JONATHAN: People tend to agree that censorship is bad at the national level. But when you get down to the smallest central circle of the family, I would say people tend to agree that it’s appropriate in a family context for parents to “censor” content, or create boundaries. Most people would agree that it is the prerogative of the mother or father to say, “You’re not old enough for this book yet,” or “While you’re under my roof, we are not going to watch this movie; we’re not going to engage with this text.” So there’s almost, at the biggest and smallest level, a reversal of value. We don’t want the nation telling us, “This book is not allowed within the bounds of this country.” But we do sense the right of the parent to say, “There are certain things my child is not yet ready to be exposed to.”

KELSEY: So while we’re on that description of these levels, I want us to be really careful to recognize the difference between “nation” or “general populace” and “state,” so we’re not conflating those two things in that larger circle, remembering that the general populace wants to operate with the same freedom. It is a consensus of a general populace to operate with freedom: freedom of speech, freedom of religion. This is a right to educate our children the way we see fit, that is embedded in those general expectations within our nation, that allow for those individualized freedoms, the individual exercise.

JONATHAN: So that vision of the value of a pluralistic society that allows for different points of view—that is why a Western culture like ours is so opposed to national-level banning of books. And it’s why we see countries that don’t value this pluralistic view wanting to ban books that they view as dangerous, sometimes even banning the Bible. Of course, in Nazi Germany, they burned books en masse that were thought to contain dangerous thoughts. When people talk about books being banned, and they have this panic over banned books, I think that Nazi Germany image of books on a bonfire is often the red alert flashing in their minds. They see a nation going towards thought control. I think that fear is often in the background, when people panic about banned books.

KELSEY: And for a connection with where we explore some more of that, our episode on the state as idol really explores some more those ideas. And we’ll return to those things often, because they are very much at the crux of the culture wars we’re identifying in so many of our episodes.

JONATHAN: So to bring it back to the idea of books being banned in the context of public school, we have this outer circle of the state, this inner circle of the family. But really, the school lives somewhere in the middle, where we have something being facilitated by the state. And yet, it’s where we’re sending our kids. It’s where the family and the state are intersecting in a really intimate way. And so this is where we see a lot of conflict about banned books brewing.
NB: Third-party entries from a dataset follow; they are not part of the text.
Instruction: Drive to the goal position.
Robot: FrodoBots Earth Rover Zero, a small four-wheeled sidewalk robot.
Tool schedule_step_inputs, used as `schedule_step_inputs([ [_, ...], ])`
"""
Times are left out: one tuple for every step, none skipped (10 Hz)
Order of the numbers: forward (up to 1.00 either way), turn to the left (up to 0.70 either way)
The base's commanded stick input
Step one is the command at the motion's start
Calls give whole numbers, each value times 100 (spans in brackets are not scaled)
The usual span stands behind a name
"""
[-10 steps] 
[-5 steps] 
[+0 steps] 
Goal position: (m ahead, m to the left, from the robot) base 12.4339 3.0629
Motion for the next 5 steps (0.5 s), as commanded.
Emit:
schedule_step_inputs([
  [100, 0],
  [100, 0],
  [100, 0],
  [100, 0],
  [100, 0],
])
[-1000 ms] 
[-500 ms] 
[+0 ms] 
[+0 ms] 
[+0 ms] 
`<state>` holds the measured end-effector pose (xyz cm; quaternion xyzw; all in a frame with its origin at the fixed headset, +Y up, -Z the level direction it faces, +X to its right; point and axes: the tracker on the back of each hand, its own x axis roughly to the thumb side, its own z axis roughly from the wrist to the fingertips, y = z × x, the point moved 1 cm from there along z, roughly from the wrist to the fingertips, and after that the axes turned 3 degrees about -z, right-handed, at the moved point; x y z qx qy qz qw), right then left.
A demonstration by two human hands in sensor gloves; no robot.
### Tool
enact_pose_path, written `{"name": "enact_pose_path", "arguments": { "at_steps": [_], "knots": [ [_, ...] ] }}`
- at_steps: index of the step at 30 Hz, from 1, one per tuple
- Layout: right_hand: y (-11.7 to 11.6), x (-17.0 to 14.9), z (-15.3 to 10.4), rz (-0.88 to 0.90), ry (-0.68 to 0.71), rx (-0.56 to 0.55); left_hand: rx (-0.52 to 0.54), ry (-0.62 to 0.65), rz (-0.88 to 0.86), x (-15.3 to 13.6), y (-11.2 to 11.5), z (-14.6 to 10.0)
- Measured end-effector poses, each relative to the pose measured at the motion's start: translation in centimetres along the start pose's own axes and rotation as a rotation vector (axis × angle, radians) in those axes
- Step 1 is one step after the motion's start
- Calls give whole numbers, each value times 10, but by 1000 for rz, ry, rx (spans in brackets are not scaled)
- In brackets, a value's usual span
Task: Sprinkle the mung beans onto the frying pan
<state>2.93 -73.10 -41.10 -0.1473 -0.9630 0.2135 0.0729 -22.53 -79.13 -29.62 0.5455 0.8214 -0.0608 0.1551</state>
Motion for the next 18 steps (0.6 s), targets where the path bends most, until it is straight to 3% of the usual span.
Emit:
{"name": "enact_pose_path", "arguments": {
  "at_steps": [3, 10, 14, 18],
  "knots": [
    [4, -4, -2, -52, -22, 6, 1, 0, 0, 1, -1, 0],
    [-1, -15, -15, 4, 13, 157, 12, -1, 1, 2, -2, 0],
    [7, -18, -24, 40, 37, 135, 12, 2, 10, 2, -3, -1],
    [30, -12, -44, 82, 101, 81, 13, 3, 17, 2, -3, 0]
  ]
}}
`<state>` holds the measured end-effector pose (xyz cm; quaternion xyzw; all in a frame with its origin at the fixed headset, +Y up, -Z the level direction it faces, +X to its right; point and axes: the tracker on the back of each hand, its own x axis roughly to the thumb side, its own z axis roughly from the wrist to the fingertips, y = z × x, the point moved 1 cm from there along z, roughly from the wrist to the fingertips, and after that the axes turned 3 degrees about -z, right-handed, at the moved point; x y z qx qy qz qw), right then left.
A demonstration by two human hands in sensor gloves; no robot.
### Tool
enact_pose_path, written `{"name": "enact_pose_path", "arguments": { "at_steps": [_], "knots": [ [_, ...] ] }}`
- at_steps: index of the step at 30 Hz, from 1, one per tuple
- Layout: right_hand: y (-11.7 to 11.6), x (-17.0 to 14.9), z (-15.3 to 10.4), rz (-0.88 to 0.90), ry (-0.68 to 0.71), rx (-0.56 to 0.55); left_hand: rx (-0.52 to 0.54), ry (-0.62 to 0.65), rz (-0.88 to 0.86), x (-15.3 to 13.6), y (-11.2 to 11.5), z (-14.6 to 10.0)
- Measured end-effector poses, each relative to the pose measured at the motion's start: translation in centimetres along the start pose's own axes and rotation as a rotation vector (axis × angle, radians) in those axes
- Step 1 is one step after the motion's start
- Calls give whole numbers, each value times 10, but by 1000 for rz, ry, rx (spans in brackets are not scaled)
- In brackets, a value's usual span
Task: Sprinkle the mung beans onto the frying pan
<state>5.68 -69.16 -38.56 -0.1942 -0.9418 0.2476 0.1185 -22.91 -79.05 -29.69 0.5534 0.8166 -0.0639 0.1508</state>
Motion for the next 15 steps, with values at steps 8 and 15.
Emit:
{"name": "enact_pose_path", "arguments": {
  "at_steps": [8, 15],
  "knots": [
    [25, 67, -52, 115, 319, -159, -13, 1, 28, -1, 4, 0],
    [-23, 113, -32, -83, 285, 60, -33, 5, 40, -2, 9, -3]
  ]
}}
We’ve talked about what sorts of books are being banned, where we see this happening, why public school is such a contentious battleground for this issue. But before we can get into what literature belongs in the classroom, I think we need to maybe start with the question of why do we study literature in the first place? At least to me, it seems like we can’t have a truly fruitful discussion about what books belong in the classroom before we agree on why books belong in the classroom.

KELSEY: A great place to start for me, I always like to look back to a scriptural precedent for this. I want it to inform my thinking, my action in this area. And right off the top of my head, the easiest go-to for me is the Apostle Paul. It is so amazing to me to think of how well-read this man was. He knew the ins and outs, of course of the Hebrew Bible, but he also knew the Greek poets well enough that, in Acts 17, when he was reasoning in the marketplace, and in the synagogue, we see that he was quoting the poets to the people who came to interrogate him in the marketplace about this new teaching that he was bringing to them. He was able to build a bridge to them, because of knowing those poets, and show how in their seeking after the way that humanity had been made, and the relationship between man and the gods or the “unknown god,” he was able to use their poetry in a way to facilitate their knowledge of the gospel. So why would we learn literature? Or why would we read extensively? Right there, we learn that as believers, we have a big why for that, a big, wonderful answer to that relates to the Father’s heart for the nations, that the gospel would go outwards.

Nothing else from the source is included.